From this wort I split the batch four ways and provided different amounts of oxygen:

  1. 30 seconds of splashing the carboy
  2. 45 seconds O2
  3. 5 minutes O2
  4. 10 mgs of Olive oil

Sample (1) represents what a new homebrewer might do. I did not dump the wort between two buckets but rather sloshed the wort around in the carboy. This sample should have little dissolved O2. Sample (2) is my default oxygenation regimen at home – I usually add pure O2 for 1-2 minutes in a 5 gallon batch. Sample (3) was to observe any changes in the other direction with large amounts of oxygen added to the beer. When I did oxygenate this batch, the foam generated was huge, almost a 3 gallon tick mark. Unfortunately I did not have access to a medical grade O2 regulator and was unable to determine flow rate. I opened my regulator, what you typically find at homebrew stores, to its max setting.

DSC_0421Sample (4) may be the most interesting of all. I decided to mimic what Grady Hull, brewmaster at New Belgium, did for his masters thesis at Heriot-Watt University. The thesis can be found here and is generously hosted by brewcrazy.com.
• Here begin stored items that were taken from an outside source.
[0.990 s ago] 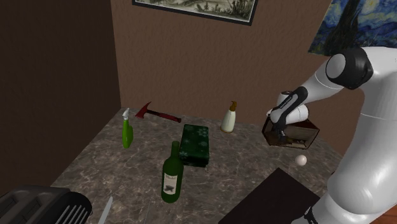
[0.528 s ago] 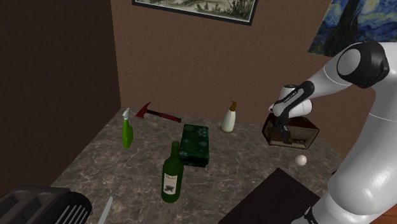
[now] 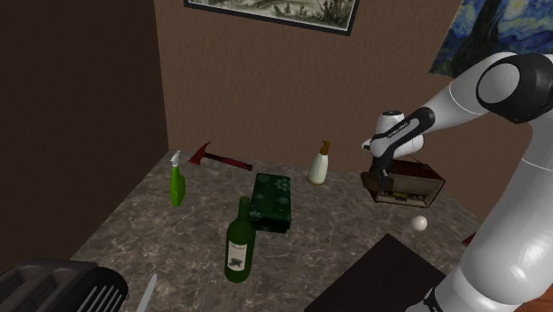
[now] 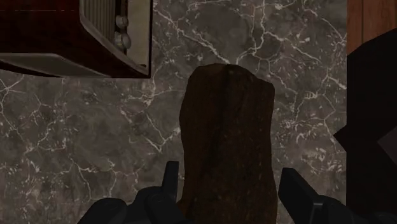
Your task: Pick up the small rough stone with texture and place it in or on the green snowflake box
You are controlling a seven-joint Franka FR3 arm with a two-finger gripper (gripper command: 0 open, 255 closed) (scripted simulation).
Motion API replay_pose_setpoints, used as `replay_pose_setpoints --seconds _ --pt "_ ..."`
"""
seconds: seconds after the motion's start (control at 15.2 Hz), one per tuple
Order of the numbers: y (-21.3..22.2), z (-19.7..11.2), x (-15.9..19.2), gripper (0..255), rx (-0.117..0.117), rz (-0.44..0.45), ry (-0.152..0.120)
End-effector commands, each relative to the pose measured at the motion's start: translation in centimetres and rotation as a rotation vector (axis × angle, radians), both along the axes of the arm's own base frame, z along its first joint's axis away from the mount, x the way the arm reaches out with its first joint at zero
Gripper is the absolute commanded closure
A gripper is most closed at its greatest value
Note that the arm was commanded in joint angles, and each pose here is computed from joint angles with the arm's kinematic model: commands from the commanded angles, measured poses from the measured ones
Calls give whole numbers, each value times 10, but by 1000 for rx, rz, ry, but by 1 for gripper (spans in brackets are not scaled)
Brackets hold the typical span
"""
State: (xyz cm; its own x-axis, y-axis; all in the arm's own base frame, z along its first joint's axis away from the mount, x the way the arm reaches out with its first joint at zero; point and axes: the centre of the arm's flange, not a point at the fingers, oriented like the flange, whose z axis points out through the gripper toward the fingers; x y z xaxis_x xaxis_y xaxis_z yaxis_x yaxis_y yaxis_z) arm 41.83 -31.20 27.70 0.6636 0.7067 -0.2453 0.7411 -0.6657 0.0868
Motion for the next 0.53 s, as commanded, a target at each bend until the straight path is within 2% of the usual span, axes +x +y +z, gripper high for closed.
replay_pose_setpoints --seconds 0.0,0.46 --pt "23 -1 15 255 -1 -1 0" --pt "97 2 70 255 -1 -1 0"
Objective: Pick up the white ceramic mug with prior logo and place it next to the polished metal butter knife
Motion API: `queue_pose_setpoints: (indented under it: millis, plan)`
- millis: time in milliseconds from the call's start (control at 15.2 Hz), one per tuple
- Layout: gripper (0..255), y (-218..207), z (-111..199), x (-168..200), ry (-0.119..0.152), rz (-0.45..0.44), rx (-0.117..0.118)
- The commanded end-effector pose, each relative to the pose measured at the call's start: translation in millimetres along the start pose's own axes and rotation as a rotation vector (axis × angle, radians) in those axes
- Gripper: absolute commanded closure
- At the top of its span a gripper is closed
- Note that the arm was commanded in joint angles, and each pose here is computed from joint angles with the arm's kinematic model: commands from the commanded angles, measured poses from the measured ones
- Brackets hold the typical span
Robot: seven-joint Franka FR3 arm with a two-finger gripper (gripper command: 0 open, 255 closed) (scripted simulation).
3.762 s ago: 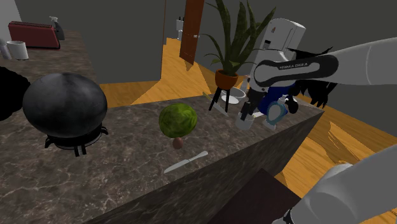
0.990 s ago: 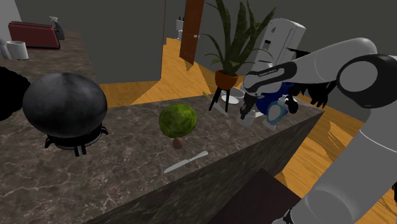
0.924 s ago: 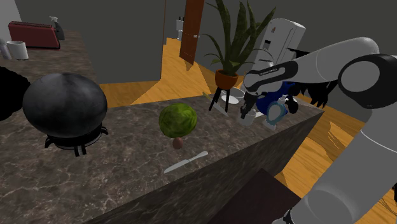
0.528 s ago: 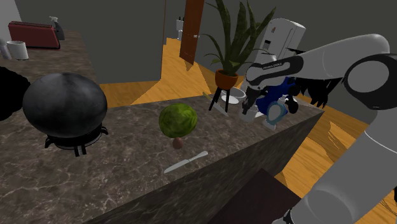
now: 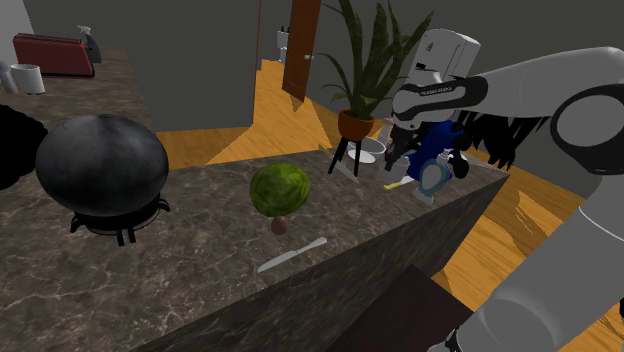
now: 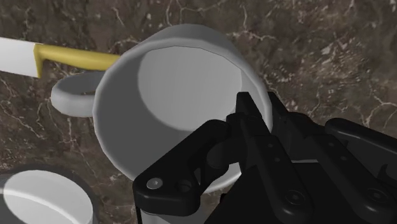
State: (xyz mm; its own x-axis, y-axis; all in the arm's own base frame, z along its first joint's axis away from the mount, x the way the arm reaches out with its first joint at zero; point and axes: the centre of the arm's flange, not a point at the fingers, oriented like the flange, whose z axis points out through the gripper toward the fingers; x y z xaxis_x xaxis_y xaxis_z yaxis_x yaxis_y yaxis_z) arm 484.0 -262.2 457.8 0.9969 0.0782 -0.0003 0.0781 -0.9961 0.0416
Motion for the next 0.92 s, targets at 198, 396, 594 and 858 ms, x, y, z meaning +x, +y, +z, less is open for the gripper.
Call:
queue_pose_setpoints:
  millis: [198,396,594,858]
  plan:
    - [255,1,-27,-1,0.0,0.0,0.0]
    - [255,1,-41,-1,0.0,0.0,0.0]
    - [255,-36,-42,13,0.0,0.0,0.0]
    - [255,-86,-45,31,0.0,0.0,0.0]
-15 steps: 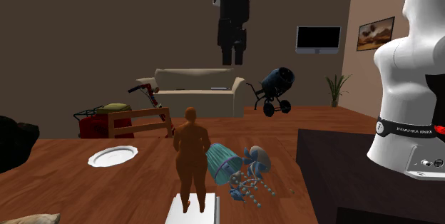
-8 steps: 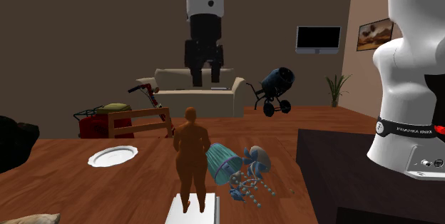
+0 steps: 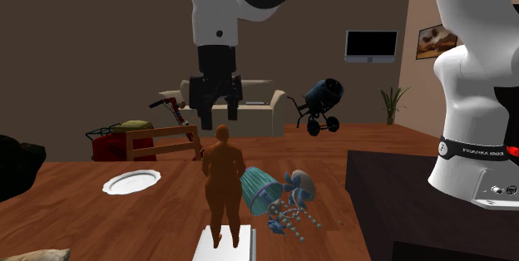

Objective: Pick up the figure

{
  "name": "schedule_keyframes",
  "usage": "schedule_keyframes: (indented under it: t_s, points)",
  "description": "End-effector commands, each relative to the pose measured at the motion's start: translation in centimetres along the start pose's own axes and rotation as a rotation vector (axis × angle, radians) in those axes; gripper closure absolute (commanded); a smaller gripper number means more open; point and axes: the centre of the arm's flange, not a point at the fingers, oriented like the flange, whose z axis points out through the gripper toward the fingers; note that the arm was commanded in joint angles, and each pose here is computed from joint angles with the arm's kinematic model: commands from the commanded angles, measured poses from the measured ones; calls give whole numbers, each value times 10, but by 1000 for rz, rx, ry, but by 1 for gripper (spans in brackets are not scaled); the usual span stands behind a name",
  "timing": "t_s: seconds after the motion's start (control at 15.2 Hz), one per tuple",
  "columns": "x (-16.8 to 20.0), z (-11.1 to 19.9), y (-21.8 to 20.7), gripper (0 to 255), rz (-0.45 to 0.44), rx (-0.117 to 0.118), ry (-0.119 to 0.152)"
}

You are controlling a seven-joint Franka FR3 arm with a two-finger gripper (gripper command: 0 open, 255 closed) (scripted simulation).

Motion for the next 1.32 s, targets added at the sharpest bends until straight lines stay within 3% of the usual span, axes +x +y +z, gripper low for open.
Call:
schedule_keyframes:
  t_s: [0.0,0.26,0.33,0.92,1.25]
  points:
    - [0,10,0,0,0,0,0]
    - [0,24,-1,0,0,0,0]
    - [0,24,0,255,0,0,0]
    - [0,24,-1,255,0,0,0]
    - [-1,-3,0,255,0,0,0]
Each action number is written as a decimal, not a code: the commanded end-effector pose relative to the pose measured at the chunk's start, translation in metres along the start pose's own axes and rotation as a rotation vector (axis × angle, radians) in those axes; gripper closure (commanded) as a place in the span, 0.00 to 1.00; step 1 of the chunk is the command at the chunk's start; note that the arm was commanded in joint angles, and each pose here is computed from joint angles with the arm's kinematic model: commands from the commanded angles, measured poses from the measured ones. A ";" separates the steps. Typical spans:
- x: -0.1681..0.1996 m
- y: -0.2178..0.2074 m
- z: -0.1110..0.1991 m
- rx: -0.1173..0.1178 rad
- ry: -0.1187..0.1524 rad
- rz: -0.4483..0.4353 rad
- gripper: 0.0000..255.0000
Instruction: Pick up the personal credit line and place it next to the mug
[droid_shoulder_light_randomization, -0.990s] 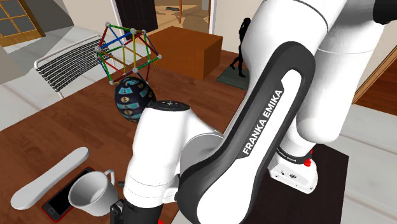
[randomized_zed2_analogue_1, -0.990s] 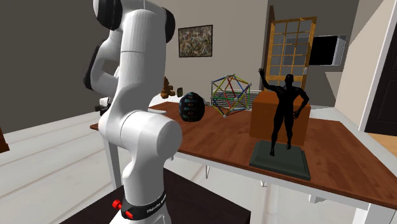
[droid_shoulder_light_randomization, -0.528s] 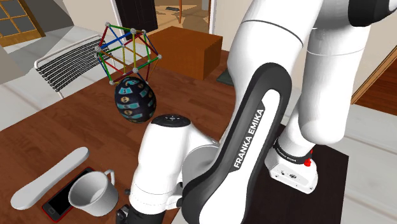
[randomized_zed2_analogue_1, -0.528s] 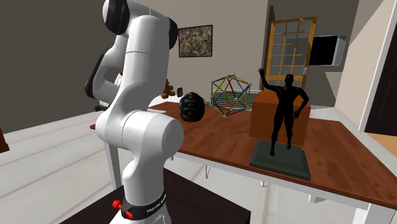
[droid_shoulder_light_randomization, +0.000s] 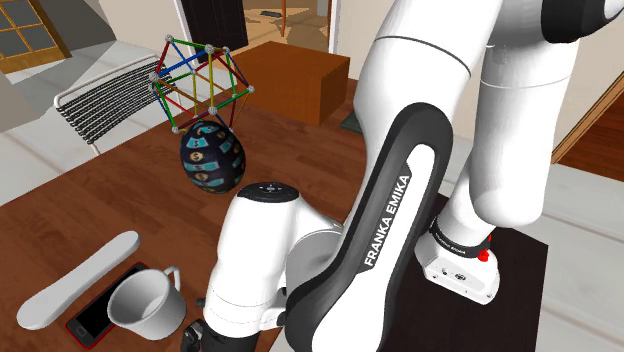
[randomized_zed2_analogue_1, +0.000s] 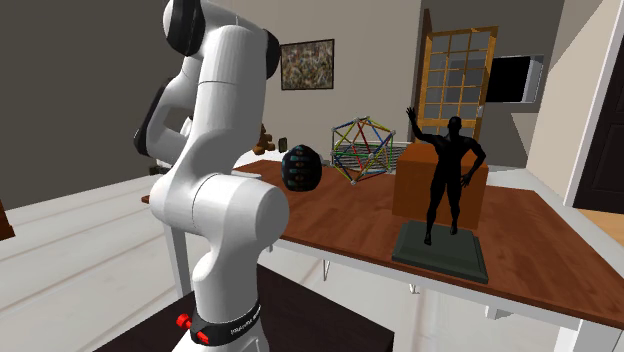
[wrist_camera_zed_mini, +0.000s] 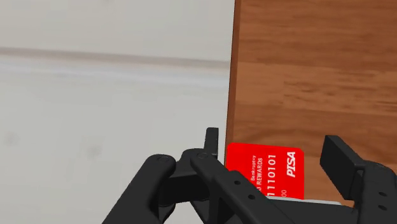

In a nutshell, he added dissolved olive oil to the yeast starter of a commercial batch of Fat Tire as a source of linoleic acid, a precursor to UFA synthesis and did not aerate the wort. The reasoning being that the oil provides all the UFA and sterol needs of the cell and you don’t need to add O2. The goal of the experiment was  to prolong beer half-life since oxygen has a severe staling effect. What they found was that the beer took a bit longer to ferment and was slightly more fruity. Independent tasters actually preferred this beer over the control beer.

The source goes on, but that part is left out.